I'm about to chase down some taper cutting effect on my lathe & been doing reading on various validation & measuring methods. I suspect my stand has settled & I need to tweak one of the feet. Anyway, I was wondering if anyone had good/bad comments on these levels. I see them on Ebay & such, suspect they come from one locale & distributed under different names.

The big name levels are outside the budget for the few times I anticipate using, even used & who knows about calibration or how they were treated 7 stored etc.

https://www.accusizetools.com/master-precision-levels/


----------



## petertha (Dec 27, 2016)

Should have also mentioned they sell a master frame type as well, link below.
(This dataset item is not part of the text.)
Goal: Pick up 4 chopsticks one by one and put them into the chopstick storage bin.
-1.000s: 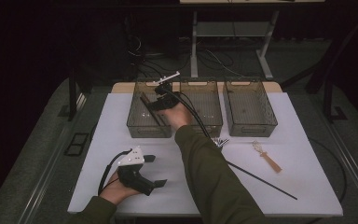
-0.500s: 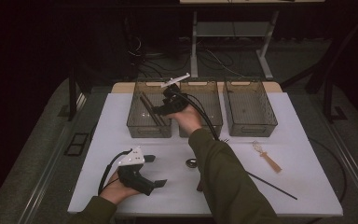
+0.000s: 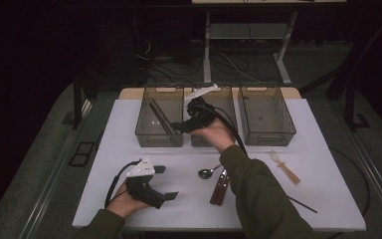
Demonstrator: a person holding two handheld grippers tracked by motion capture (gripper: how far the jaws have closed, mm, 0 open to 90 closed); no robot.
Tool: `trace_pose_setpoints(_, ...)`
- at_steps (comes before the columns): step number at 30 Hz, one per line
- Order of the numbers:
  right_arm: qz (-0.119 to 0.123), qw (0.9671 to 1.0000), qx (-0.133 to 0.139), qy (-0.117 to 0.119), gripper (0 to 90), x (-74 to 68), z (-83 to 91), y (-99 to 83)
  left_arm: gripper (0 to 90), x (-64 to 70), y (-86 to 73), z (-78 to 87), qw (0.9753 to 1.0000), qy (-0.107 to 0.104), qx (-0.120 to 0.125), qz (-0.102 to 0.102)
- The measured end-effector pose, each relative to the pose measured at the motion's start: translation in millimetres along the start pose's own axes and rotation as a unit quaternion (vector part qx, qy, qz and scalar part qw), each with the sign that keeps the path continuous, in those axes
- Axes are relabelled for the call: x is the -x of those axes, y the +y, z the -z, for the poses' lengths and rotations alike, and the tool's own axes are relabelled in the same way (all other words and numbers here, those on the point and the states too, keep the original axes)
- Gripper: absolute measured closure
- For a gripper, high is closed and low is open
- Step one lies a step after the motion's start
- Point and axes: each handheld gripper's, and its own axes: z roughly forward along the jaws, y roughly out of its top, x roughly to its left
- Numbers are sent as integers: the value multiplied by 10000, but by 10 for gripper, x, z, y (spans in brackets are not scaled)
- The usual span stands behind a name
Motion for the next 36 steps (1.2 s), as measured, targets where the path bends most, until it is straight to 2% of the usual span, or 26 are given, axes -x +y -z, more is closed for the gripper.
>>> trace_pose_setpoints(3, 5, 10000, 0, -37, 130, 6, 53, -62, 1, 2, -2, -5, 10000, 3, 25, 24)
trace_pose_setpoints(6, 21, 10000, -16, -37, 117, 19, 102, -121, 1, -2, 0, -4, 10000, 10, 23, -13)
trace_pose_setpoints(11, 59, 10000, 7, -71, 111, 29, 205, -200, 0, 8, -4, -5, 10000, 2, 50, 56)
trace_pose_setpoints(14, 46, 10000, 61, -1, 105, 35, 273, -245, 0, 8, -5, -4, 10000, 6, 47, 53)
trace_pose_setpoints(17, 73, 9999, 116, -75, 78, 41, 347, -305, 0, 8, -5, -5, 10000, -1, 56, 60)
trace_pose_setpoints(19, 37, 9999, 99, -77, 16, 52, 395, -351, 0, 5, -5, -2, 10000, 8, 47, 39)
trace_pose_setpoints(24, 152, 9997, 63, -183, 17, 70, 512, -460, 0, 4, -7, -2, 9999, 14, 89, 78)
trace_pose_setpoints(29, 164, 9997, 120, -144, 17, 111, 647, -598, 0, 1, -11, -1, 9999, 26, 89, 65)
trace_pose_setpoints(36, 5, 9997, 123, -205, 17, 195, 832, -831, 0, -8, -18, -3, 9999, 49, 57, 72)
Assuming the 2 styles have the same accuracy, I guess this style is more intended for validating vertical square measurements as opposed to just a basic horizontal leveling function like first link?
https://www.accusizetools.com/master-frame-spirit-levels/


----------



## Bob Korves (Dec 27, 2016)

You want to know the precision of any machinist level you are looking at.  No numbers, no purchase.  Be sure to properly understand  the difference between accuracy, resolution, and repeatability, especially with electronic levels.  Take care with what length level you get.  Longer does not mean more accurate.  Sometimes a long level won't fit where you need it.  A too short level may not bridge gaps.   The import ones are accurate, certainly good enough for leveling a lathe.  Mine is 8" and is .0005" in 10", and it is fussy enough to use that I would not get one that is .0002" in 10", like the ad in your illustration.  .001" in 10" is probably more than adequate enough for leveling our machines.


----------



## Bruce Bellows (Mar 12, 2017)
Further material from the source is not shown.